## Records
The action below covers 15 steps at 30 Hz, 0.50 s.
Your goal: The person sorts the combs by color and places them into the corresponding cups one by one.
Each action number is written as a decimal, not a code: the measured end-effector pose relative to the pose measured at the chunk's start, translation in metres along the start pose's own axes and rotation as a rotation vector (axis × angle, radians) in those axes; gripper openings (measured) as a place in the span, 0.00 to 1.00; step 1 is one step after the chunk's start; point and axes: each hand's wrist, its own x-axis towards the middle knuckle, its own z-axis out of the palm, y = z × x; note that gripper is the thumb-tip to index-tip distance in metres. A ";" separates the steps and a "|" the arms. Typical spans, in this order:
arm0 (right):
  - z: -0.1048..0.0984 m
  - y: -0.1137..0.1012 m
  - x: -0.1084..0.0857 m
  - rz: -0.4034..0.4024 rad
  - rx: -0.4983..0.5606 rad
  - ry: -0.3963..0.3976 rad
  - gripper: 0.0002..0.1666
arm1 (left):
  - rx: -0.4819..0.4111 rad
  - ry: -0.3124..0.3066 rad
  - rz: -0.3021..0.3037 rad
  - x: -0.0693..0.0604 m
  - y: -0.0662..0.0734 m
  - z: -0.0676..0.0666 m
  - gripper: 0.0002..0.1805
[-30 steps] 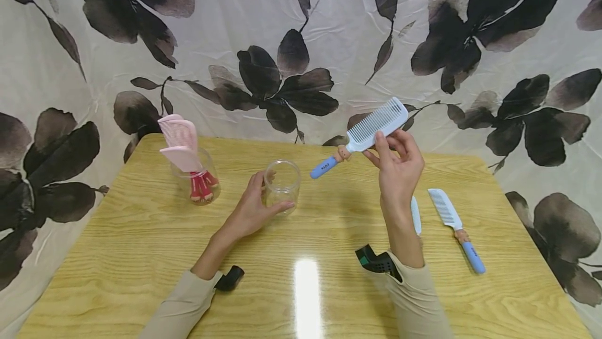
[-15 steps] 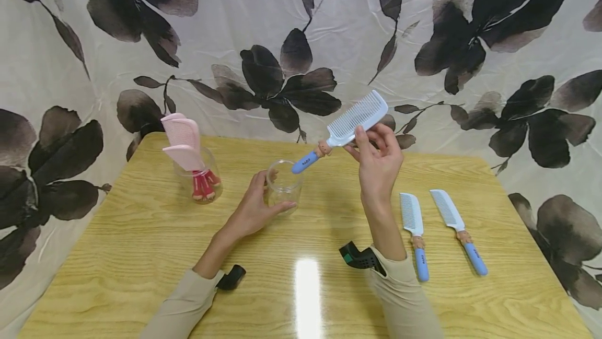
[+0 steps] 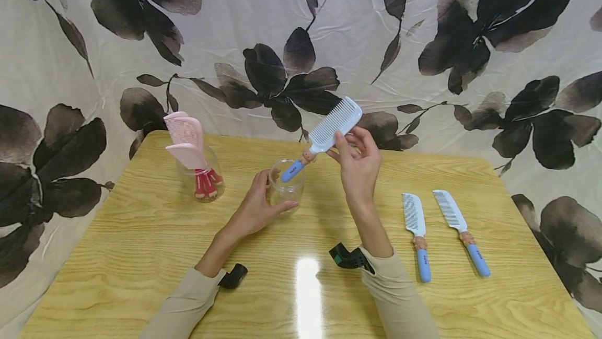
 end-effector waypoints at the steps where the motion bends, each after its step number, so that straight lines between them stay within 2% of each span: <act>1: 0.001 0.002 -0.001 0.003 -0.009 -0.007 0.15 | -0.001 -0.001 -0.001 0.000 0.001 0.000 0.49; 15: 0.010 0.015 -0.008 0.020 -0.034 -0.076 0.15 | 0.006 0.001 -0.001 0.000 0.001 0.000 0.51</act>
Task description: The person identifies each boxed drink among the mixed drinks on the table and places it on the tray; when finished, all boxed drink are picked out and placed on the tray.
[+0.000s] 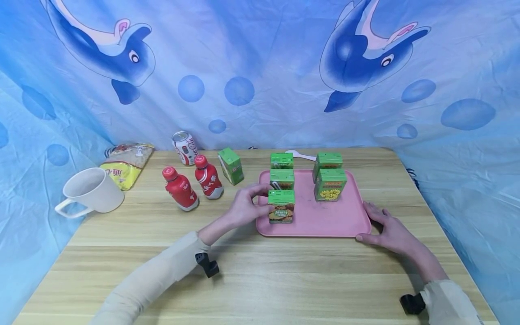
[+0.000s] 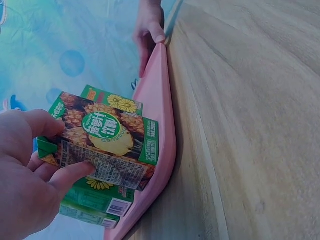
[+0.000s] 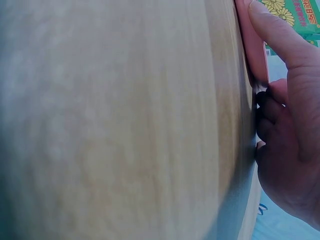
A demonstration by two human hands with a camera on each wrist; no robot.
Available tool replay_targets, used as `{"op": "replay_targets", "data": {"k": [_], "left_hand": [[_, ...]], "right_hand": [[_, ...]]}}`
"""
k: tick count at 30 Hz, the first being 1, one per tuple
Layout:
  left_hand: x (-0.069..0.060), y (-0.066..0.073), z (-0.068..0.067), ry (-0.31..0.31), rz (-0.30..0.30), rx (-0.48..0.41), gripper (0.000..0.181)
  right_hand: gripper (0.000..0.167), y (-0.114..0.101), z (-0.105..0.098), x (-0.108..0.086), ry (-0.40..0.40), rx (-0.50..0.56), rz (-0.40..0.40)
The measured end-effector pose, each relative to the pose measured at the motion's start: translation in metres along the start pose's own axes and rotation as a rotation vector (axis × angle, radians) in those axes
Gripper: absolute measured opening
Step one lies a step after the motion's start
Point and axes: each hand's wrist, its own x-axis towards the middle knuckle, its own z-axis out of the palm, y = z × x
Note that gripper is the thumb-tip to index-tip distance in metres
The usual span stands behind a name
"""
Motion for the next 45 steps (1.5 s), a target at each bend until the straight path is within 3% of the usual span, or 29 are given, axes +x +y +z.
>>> {"op": "replay_targets", "data": {"k": [8,11,14,16,19,23,26,29,32,39,45], "left_hand": [[0.004,-0.001,-0.001,-0.078,-0.001,-0.037,0.048],[0.002,0.004,-0.007,-0.096,0.017,0.035,0.053],[-0.001,0.016,-0.022,-0.083,0.092,0.164,0.05],[-0.002,0.03,-0.04,-0.08,0.142,0.199,0.043],[0.004,0.053,-0.08,-0.128,0.2,0.198,0.032],[0.026,0.08,-0.146,-0.238,0.158,0.195,0.031],[0.047,0.088,-0.19,-0.271,0.071,0.284,0.036],[0.068,0.08,-0.217,-0.294,-0.003,0.372,0.04],[0.086,0.061,-0.229,-0.356,-0.044,0.408,0.041],[0.113,0.019,-0.229,-0.5,-0.119,0.375,0.051],[0.127,0.003,-0.225,-0.57,-0.113,0.408,0.059]], "right_hand": [[0.099,0.001,-0.003,-0.003,0.007,-0.006,0.019],[0.099,0.001,-0.003,-0.004,0.009,-0.003,0.012],[0.099,0.001,-0.003,-0.004,0.014,-0.004,0.015],[0.099,0.002,-0.004,-0.004,0.012,-0.007,0.024],[0.099,0.002,-0.005,-0.004,0.014,-0.011,0.032],[0.1,0.002,-0.007,-0.004,0.012,-0.014,0.032],[0.1,0.003,-0.008,-0.004,0.012,-0.015,0.034],[0.1,0.003,-0.008,-0.004,0.011,-0.014,0.029],[0.1,0.004,-0.006,-0.005,0.01,-0.011,0.018],[0.097,0.004,0.002,-0.004,0.021,-0.004,-0.021],[0.096,0.001,0.001,0.0,0.032,-0.008,-0.035]]}}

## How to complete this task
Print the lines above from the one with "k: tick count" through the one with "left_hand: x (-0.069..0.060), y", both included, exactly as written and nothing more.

## Response
k: tick count at 30 Hz, the first being 1, one per tuple
Layout:
  left_hand: x (-0.069..0.060), y (-0.066..0.073), z (-0.068..0.067), ry (-0.31..0.31), rz (-0.30..0.30), rx (-0.48..0.41), gripper (0.000..0.181)

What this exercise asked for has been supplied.